> What this task involves
Filter the entries for the word "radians". Copy each line in which it occurs.

> Entries taken from a collection
•••••

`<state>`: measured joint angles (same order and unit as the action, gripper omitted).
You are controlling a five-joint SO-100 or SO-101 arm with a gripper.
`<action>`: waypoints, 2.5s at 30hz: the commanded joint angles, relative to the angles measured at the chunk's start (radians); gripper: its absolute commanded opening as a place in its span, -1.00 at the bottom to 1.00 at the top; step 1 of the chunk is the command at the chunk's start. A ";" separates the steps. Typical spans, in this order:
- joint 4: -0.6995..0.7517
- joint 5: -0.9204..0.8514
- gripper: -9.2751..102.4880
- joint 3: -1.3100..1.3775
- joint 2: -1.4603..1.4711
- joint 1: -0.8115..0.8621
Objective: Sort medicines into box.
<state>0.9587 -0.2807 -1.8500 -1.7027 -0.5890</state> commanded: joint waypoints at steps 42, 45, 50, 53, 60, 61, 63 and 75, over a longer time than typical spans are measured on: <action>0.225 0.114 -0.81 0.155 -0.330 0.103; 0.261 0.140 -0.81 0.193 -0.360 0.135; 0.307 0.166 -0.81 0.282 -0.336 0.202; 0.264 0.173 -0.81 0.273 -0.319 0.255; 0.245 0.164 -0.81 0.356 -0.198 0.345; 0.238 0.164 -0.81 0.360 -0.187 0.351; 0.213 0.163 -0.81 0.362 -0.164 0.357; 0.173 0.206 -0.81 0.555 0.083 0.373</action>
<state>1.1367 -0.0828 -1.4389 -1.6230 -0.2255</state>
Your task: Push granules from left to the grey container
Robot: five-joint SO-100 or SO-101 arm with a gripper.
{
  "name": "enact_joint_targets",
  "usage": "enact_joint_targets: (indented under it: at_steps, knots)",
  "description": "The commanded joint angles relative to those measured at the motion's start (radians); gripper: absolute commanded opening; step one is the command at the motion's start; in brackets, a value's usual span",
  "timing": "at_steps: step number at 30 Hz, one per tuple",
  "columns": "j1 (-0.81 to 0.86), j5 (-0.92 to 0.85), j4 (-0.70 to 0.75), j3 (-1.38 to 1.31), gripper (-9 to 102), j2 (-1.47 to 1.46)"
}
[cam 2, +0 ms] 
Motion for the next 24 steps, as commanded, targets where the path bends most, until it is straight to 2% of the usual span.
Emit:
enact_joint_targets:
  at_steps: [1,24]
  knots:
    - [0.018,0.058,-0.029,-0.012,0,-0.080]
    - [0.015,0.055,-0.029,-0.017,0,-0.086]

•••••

> Expected answer
`<action>`: waypoints, 2.5s at 30hz: the commanded joint angles, relative to the angles measured at the chunk's start (radians); gripper: its absolute commanded opening as a place in its span, -1.00 at the bottom to 1.00 at the top; step 1 of the chunk is the command at the chunk's start. A ";" separates the steps. Typical spans, in this order:
  "description": "The commanded joint angles relative to those measured at the motion's start (radians); gripper: absolute commanded opening; step one is the command at the motion's start; in brackets, a value's usual span",

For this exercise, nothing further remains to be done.